Abstract:
A vinyl sheet material is formed on consolidation rolls. As the vinyl sheet material leaves the rolls, it is placed upon an inclined water slide. At the end of the water slide there is positioned a pair of pinch rolls which retard the movement of the vinyl sheet down the water slide. The vinyl sheet is actually pushed down the water slide and thereby develops compressive stresses therein. The vinyl sheet is later cut into individual tile units.

Description:
BACKGROUND OF THE INVENTION 
     1. Field of the Invention 
     The invention is directed to an apparatus and method for making a sheet material and, more particularly, to a sheet of material which is made into floor tile. 
     2. Description of the Prior Art 
     It is old in the flooring art to make floor tile by forming a sheet material on a mill which is a pair of consolidation rolls. The vinyl sheet material is stripped off the rolls and cooled by passing the sheet material through a water bath. The sheet material then, after cooling, is passed down to a conventional punch press structure which stamps individual 12 × 12 inch tiles from the sheet material. Tile normally formed in this manner is formed with tension stresses therein. That is, during the cooling of the vinyl sheet, it was subject to tension along the direction of sheet travel. When the vinyl sheet is cooled, the stresses in the sheet due to the tension on the sheet are set in the sheet. When the sheet is cut into small individual tile units, the mass of the sheet is not sufficient to prevent the sheet from shrinking in the along-machine-direction as the stresses relax. The only way the tension stresses are relaxed in the sheet is for the sheet to shrink in its along-machine-direction of processing. This results in a tile which is unstable and when these tiles are placed on a flooring, the changing of the size of the tiles causes the development of gaps between individual tiles. 
     U.S. Pat. No. 2,973,770 discloses that it is old to use a water slide for sliding a piece of material down into a water bath. Therein the gravity action on the piece of material is permitted to carry it down the water slide and then into the water bath. The material is then pulled out of the water bath in a cool state. Herein there is no particular consideration to stresses and the fact that the material is moving by gravity down an inclined surface means that the material is being pulled off the forming structure due to the mass of the material which is already on the water slide. This creates tension stresses within the material, which stresses are locked into the material as it is cooled. 
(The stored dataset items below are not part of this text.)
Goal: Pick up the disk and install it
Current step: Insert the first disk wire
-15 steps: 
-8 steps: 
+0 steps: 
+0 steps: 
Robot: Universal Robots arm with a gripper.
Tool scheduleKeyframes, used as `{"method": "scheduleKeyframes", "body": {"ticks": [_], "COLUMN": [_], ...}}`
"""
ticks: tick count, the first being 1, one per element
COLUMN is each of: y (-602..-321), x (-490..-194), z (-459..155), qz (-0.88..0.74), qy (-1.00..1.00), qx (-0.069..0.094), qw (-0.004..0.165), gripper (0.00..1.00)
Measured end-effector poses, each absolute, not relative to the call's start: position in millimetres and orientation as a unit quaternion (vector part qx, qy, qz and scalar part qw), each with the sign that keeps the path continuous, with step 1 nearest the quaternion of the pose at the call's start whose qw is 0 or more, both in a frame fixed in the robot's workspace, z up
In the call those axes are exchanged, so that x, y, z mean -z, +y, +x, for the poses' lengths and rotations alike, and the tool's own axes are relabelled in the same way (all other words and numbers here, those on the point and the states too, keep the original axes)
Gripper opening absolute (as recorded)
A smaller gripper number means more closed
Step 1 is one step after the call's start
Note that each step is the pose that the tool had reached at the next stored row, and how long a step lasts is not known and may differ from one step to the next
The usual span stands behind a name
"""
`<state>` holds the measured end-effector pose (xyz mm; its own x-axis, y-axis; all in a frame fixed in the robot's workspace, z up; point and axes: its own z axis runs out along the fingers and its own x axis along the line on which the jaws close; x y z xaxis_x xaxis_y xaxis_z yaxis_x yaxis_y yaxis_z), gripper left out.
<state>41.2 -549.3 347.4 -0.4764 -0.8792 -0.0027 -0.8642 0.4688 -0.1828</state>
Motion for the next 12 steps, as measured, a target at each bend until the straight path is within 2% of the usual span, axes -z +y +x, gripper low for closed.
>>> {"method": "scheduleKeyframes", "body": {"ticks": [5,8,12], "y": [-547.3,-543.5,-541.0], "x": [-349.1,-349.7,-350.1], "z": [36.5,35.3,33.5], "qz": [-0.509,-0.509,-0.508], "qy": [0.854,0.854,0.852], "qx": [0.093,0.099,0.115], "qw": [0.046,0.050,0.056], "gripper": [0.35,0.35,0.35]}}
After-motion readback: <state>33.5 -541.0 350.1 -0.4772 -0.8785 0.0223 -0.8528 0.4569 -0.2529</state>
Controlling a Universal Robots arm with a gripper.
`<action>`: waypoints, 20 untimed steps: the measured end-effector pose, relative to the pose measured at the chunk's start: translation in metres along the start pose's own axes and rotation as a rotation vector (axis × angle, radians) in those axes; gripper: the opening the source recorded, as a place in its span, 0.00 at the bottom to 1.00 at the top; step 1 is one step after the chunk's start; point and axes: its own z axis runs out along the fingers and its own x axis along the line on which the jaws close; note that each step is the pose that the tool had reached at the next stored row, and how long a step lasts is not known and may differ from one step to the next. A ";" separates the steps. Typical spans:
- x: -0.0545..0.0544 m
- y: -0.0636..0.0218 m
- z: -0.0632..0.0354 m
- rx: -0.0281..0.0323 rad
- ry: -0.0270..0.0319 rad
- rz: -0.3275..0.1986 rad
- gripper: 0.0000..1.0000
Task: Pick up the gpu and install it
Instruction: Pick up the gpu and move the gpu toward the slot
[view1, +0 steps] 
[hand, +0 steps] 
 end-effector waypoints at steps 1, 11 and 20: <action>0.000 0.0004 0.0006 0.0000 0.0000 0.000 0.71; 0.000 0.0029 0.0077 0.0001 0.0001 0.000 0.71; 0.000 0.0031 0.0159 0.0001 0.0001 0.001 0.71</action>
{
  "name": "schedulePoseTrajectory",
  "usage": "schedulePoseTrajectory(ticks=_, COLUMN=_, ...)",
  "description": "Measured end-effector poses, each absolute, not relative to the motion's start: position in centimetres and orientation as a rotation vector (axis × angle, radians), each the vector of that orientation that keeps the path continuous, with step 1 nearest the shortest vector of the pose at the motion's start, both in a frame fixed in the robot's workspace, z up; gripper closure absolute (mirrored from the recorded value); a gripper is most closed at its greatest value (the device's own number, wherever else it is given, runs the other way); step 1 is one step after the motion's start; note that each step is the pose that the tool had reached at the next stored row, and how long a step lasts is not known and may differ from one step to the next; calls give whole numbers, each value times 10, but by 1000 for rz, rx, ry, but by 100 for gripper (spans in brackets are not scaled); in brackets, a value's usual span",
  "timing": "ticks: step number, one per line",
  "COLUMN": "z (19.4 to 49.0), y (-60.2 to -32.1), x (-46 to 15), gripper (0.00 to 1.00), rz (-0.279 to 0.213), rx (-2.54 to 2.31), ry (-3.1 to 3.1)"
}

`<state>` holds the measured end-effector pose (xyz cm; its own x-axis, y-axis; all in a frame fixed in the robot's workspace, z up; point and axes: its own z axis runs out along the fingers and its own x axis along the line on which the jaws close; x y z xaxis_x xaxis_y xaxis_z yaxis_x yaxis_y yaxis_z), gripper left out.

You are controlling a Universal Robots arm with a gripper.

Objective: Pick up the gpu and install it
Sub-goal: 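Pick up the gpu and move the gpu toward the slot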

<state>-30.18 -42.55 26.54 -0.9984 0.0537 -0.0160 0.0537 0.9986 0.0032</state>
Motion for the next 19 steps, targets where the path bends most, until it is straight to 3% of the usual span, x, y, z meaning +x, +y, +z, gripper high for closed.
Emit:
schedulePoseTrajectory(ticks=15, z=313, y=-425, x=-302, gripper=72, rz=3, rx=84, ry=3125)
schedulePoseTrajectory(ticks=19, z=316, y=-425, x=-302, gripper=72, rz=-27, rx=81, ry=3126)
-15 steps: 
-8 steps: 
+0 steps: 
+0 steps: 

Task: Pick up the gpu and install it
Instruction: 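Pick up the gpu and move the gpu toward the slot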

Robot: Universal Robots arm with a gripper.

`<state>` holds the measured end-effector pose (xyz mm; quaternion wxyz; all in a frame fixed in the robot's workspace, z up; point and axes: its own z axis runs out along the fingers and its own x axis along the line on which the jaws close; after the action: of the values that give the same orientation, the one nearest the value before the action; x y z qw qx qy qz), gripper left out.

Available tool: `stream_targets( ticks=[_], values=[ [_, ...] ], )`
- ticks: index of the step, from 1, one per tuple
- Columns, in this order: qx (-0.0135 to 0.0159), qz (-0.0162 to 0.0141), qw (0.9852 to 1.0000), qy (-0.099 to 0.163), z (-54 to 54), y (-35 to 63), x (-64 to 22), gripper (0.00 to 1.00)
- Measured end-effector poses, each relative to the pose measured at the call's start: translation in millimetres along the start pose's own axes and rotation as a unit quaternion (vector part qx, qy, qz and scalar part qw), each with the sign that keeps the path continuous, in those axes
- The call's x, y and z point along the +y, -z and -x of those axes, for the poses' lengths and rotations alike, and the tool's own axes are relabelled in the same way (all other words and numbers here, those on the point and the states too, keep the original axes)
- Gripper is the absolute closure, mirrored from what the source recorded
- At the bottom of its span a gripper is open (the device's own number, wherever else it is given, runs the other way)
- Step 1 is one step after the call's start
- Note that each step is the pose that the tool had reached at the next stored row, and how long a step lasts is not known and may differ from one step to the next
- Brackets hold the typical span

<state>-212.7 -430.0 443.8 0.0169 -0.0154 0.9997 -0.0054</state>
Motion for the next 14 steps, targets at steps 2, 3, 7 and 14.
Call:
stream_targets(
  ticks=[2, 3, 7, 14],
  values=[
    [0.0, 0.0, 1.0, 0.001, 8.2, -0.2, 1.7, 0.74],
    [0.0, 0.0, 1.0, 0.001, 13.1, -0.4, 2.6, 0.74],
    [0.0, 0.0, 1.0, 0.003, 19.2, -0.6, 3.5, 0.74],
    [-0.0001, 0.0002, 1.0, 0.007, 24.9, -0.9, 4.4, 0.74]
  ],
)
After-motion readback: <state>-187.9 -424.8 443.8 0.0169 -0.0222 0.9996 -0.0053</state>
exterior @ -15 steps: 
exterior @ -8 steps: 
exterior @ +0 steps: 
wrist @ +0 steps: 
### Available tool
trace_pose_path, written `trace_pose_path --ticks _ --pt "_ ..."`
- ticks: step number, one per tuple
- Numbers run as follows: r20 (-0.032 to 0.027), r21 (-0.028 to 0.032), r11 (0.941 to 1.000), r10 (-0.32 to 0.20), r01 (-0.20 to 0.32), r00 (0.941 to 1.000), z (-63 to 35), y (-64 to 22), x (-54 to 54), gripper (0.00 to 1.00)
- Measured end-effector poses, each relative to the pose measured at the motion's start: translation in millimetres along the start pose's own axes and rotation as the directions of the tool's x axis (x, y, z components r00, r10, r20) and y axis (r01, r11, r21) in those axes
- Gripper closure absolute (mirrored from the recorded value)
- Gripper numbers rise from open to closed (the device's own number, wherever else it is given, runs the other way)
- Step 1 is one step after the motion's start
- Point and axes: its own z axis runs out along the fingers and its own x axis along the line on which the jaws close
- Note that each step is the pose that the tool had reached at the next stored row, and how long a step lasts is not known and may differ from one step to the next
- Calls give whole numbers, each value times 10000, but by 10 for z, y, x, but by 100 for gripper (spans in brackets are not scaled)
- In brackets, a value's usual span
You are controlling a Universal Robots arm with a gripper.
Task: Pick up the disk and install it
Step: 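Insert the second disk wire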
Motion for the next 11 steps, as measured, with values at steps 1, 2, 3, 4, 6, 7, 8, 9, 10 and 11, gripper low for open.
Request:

     SUMMARY OF THE INVENTION 
     Tile units are cut from a sheet. The sheet is initially formed on consolidating rolls which take a mass of vinyl material, in a sticky granular form, and convert the vinyl material to a sheet. The sheet is fed off of one of the rolls onto an inclined slide which has water flowing therealong. At the end of the slide, a set of pinch rolls retards the movement of the vinyl sheet down the water slide. The pinch rolls are rotating at a speed less than that of the consolidating rolls. This results in the setting of a subtle compression within the sheet during the cooling process. The sheet can be laid as sheet flooring or installed as a wall covering or the sheet may be passed to a punch press structure to have individual tile units formed. The above-described technique has been found to be particularly useful in the forming of tile from an all-vinyl material. However, it can be used also with vinyl material which has been filled with asbestos, which provides a hot strength to the vinyl sheet. 
    
    
     BRIEF DESCRIPTION OF THE DRAWING 
     The drawing is a schematic view of the invention herein. 
    
    
     DESCRIPTION OF THE PREFERRED EMBODIMENT 
     The tile may be formed from the material such as that set forth in U.S Pat. No. 2,773,851. The product is made basically in the same manner as that set forth for making the products of the above-mentioned patent. The invention herein is in the means used to cool the blanket of the above-mentioned patent. The invention herein could be equally well used with that of commonly assigned copending application Ser. No. 866,711, filed Oct. 15, 1969, in the name of George W. Loosemore and entitled &#34;Organic Fiber-Filled Tile&#34;. The process can be used particularly to make a vinyl-limestone product which has no fiber fillers. Also the process is not limited to vinyl compositions, but may be used with thermoplastic binder systems in general, and particularly to systems using asphalt, coumarone-indene, polystyrene, polyurethane, etc. 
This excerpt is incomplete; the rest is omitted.